*** Begin section ***
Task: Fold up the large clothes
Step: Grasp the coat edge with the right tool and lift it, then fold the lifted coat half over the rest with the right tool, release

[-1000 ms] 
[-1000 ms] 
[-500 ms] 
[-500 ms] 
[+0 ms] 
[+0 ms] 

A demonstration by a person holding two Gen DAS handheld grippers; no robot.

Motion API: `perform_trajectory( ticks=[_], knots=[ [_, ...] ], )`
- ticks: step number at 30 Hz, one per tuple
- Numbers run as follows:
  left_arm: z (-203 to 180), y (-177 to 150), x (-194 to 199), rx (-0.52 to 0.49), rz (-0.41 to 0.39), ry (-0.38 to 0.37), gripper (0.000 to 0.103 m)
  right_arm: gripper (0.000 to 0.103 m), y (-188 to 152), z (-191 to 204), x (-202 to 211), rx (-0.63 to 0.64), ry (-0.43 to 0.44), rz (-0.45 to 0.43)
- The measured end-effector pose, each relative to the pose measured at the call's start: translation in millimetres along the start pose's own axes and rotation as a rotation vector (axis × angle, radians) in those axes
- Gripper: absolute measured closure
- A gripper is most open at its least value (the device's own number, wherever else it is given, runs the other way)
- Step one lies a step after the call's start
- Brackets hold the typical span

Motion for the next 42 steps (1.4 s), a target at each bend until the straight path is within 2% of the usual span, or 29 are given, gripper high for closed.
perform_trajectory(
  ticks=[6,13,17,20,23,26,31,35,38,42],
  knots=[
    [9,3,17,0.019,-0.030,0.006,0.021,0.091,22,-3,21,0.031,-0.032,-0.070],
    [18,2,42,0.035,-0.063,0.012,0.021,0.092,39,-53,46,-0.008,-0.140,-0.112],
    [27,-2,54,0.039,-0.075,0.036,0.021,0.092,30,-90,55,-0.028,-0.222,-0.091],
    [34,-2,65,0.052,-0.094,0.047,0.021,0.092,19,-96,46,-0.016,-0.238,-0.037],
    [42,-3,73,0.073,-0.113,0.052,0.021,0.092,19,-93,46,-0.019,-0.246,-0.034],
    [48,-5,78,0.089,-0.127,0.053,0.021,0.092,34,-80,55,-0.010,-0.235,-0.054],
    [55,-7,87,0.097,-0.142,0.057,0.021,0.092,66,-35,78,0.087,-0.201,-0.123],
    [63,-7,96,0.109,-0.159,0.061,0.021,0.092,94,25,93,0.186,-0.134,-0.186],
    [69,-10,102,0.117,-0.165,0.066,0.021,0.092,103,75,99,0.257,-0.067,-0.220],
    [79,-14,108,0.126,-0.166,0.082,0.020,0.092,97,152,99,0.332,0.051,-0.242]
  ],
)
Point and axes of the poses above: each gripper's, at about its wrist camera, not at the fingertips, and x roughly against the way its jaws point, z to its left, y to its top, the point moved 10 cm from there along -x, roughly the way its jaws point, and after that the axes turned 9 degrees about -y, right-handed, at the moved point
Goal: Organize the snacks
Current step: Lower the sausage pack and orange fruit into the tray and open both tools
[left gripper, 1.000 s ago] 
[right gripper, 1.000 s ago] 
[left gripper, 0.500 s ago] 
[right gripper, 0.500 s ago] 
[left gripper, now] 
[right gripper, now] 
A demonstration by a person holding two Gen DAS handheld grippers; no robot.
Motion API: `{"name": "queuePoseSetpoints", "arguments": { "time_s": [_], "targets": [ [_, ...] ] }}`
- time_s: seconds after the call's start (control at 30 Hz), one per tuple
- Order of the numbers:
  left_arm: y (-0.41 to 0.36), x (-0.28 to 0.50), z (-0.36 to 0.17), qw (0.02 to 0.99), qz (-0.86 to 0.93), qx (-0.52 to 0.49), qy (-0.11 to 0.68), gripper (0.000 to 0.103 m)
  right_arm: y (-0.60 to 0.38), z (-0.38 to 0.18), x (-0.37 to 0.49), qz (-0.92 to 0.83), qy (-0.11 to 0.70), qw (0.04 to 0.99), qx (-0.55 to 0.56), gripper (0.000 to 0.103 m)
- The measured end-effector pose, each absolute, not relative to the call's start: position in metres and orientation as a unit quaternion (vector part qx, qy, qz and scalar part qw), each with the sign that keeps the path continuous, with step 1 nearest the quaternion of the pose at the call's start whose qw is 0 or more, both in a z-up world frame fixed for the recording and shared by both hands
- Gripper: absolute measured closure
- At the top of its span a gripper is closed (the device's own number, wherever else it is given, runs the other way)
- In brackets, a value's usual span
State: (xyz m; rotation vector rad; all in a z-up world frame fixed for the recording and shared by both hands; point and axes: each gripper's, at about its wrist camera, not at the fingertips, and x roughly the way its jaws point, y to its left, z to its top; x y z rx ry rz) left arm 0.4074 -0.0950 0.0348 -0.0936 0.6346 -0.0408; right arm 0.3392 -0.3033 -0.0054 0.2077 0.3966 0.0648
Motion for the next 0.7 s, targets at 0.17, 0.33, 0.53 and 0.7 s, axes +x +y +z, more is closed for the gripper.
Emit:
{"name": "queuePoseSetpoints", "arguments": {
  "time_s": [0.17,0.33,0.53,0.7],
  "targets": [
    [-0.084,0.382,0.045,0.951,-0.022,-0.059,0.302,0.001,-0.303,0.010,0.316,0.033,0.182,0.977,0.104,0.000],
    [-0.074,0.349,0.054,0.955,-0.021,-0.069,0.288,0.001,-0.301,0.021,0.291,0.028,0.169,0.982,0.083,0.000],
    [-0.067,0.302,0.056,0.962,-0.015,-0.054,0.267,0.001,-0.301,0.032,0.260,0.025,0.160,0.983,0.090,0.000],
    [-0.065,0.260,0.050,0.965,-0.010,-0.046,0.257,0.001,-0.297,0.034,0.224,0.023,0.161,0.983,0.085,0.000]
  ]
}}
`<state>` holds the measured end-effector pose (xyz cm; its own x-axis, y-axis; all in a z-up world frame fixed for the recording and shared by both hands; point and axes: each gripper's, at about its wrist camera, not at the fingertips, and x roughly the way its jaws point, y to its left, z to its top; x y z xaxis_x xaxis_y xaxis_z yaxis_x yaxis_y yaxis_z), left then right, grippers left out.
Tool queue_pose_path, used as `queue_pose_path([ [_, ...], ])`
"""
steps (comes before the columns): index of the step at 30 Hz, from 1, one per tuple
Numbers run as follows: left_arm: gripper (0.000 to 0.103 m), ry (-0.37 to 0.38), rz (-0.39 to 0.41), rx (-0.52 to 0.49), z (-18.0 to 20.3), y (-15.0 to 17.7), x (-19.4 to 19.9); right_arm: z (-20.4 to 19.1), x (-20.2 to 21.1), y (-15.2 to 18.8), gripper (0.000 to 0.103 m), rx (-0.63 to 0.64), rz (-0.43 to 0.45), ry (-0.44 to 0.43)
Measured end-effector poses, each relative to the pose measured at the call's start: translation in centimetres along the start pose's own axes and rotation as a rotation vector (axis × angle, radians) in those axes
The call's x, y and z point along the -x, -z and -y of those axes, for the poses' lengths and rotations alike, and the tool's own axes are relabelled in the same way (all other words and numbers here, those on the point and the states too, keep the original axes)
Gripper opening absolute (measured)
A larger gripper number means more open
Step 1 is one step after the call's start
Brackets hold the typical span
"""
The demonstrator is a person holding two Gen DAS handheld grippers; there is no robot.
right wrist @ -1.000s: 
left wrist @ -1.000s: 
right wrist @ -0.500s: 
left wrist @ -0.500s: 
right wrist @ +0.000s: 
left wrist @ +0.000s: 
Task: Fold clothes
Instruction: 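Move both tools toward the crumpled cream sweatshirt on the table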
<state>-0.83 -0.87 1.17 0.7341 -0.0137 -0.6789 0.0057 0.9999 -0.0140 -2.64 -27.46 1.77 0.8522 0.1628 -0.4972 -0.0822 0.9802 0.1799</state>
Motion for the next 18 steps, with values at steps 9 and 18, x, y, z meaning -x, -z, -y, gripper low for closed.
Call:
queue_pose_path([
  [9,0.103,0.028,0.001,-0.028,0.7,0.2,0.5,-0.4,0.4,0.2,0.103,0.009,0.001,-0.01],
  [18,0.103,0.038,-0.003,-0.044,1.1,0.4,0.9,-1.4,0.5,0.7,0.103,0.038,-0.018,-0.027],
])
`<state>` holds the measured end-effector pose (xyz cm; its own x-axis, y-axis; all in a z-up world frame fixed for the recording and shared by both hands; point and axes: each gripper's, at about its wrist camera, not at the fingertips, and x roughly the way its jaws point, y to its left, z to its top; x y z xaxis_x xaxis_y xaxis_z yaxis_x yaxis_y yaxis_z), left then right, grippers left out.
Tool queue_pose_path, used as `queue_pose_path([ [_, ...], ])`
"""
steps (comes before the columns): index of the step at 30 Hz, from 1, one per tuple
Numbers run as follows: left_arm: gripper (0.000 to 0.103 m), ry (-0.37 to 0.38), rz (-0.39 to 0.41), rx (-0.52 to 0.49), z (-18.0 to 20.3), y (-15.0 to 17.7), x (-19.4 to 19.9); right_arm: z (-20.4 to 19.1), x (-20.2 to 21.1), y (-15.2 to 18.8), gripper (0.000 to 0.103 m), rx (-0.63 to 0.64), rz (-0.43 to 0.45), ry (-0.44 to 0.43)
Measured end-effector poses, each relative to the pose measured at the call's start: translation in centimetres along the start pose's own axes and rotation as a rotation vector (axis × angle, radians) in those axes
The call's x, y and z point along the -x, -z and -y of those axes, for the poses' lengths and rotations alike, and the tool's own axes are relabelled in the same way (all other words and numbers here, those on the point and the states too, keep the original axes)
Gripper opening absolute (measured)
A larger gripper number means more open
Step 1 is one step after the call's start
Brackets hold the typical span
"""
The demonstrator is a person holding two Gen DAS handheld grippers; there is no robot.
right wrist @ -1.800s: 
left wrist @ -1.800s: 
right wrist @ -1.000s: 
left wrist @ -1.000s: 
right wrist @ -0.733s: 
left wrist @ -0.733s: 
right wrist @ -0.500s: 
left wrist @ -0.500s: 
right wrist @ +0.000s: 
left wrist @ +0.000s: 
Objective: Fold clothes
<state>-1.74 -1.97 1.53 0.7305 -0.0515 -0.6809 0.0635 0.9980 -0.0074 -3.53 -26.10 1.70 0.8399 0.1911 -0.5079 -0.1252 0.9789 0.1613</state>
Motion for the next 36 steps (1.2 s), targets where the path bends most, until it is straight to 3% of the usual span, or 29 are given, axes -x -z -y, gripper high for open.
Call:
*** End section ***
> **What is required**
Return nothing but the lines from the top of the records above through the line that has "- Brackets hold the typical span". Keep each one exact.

> **Task solution**
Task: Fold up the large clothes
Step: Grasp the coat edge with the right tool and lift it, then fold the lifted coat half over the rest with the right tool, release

[-1000 ms] 
[-1000 ms] 
[-500 ms] 
[-500 ms] 
[+0 ms] 
[+0 ms] 

A demonstration by a person holding two Gen DAS handheld grippers; no robot.

Motion API: `perform_trajectory( ticks=[_], knots=[ [_, ...] ], )`
- ticks: step number at 30 Hz, one per tuple
- Numbers run as follows:
  left_arm: z (-203 to 180), y (-177 to 150), x (-194 to 199), rx (-0.52 to 0.49), rz (-0.41 to 0.39), ry (-0.38 to 0.37), gripper (0.000 to 0.103 m)
  right_arm: gripper (0.000 to 0.103 m), y (-188 to 152), z (-191 to 204), x (-202 to 211), rx (-0.63 to 0.64), ry (-0.43 to 0.44), rz (-0.45 to 0.43)
- The measured end-effector pose, each relative to the pose measured at the call's start: translation in millimetres along the start pose's own axes and rotation as a rotation vector (axis × angle, radians) in those axes
- Gripper: absolute measured closure
- A gripper is most open at its least value (the device's own number, wherever else it is given, runs the other way)
- Step one lies a step after the call's start
- Brackets hold the typical span

With this, the answer is finished.